Par ailleurs, le recourant ne fait état d'aucun cas de force majeure, indiquant au contraire que c'est la connaissance d'une nouvelle jurisprudence qui l'a poussé à agir.
Dès lors, en tant qu'il s'agit d'un recours, l'acte est irrecevable.
b. Si l'acte devait être considéré comme une demande en révision, celle-ci serait également irrecevable.
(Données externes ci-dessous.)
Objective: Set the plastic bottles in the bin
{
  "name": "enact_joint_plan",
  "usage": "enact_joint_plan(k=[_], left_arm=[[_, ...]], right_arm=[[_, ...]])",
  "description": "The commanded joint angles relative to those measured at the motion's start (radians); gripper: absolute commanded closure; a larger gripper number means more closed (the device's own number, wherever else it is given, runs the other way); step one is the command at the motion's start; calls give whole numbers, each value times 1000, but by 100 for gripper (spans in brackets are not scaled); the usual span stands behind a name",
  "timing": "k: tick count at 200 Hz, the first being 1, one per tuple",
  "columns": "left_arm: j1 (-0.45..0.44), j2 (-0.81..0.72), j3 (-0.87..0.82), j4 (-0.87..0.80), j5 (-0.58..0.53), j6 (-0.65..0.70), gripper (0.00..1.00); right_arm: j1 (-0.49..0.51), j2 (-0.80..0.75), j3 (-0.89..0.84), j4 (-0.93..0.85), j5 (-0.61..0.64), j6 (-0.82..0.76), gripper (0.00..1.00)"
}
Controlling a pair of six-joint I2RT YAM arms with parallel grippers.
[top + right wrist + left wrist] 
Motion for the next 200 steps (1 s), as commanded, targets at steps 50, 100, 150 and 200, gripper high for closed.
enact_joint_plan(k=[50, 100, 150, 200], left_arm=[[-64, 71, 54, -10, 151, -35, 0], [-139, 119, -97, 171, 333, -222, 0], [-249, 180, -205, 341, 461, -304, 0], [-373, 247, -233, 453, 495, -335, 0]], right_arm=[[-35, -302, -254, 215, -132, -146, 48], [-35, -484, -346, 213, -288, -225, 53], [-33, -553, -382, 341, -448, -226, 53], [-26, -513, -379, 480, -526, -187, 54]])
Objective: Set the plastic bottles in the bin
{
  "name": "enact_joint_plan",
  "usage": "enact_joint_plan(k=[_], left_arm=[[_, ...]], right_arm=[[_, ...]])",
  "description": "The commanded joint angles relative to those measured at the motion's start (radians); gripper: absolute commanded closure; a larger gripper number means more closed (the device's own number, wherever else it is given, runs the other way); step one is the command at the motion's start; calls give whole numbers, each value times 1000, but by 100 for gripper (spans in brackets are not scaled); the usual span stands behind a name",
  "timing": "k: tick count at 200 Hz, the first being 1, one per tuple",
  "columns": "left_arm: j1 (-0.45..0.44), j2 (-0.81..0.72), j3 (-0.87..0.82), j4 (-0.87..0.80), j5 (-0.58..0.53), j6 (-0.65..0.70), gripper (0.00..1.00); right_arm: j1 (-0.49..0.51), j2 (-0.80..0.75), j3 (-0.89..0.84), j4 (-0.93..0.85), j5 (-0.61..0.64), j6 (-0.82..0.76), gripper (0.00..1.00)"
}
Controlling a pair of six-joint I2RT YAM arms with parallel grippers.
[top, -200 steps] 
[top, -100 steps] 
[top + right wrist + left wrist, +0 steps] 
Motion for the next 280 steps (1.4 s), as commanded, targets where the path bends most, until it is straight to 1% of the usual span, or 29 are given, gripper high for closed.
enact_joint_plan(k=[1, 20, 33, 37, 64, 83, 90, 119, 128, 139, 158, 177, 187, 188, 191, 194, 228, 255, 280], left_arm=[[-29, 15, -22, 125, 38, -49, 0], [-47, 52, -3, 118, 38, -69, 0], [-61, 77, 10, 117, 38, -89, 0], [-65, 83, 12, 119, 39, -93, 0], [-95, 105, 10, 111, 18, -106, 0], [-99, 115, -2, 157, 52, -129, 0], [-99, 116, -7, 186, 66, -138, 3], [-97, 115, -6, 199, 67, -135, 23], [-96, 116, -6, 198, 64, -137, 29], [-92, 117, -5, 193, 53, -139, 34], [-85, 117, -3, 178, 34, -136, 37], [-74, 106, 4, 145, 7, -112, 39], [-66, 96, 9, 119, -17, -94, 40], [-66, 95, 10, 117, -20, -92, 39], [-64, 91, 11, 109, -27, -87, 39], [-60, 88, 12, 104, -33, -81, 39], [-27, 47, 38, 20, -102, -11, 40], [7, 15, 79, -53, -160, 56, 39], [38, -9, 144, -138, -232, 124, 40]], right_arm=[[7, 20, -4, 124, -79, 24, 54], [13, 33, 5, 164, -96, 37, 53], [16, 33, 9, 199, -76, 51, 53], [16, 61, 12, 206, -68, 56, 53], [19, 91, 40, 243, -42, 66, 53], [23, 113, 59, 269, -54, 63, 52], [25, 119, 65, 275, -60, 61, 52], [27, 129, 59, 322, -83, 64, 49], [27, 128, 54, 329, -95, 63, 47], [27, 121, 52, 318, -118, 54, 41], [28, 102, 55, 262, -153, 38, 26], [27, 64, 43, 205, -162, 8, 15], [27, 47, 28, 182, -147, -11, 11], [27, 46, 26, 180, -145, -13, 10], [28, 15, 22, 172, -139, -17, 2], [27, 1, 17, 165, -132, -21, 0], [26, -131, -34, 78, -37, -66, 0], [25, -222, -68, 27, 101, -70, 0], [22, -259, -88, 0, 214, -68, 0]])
En effet, comme déjà mentionné plus haut, une nouvelle jurisprudence ne constitue pas un cas de révision.
L'acte posté le 22 février 2021 sera dès lors déclaré irrecevable, sans autre acte d'instruction conformément à l'art. 72 LPA.
PAR CES MOTIFS LA CHAMBRE ADMINISTRATIVE
déclare irrecevable l'acte interjeté le 22 février 2021 par Monsieur A______ contre la décision de l'office cantonal de la population et des migrations du 14 janvier 2021 ;
dit qu'il n'est pas perçu d'émolument, ni alloué d'indemnité de procédure ;
dit que conformément aux art. 82 ss de la loi fédérale sur le Tribunal fédéral du 17 juin 2005 (LTF - RS 173.110), le présent arrêt peut être porté dans les trente jours qui suivent sa notification par-devant le Tribunal fédéral, par la voie du recours en matière de droit public ; le mémoire de recours doit indiquer les conclusions, motifs et moyens de preuve et porter la signature du recourant ou de son mandataire ; il doit être adressé au Tribunal fédéral, 1000 Lausanne 14, par voie postale ou par voie électronique aux conditions de l'art. 42 LTF. Le présent arrêt et les pièces en possession du recourant, invoquées comme moyens de preuve, doivent être joints à l'envoi ;
communique le présent arrêt à Monsieur A______ ainsi qu'à l'office cantonal de la population et des migrations.
Siégeant : Mme Payot Zen-Ruffinen, présidente, M. Verniory, Mme Lauber, M. Mascotto, Mme Tombesi, juges.
Au nom de la chambre administrative :
la greffière-juriste :
J. Balzli
la présidente siégeant :
F. Payot Zen-Ruffinen
Copie conforme de cet arrêt a été communiquée aux parties.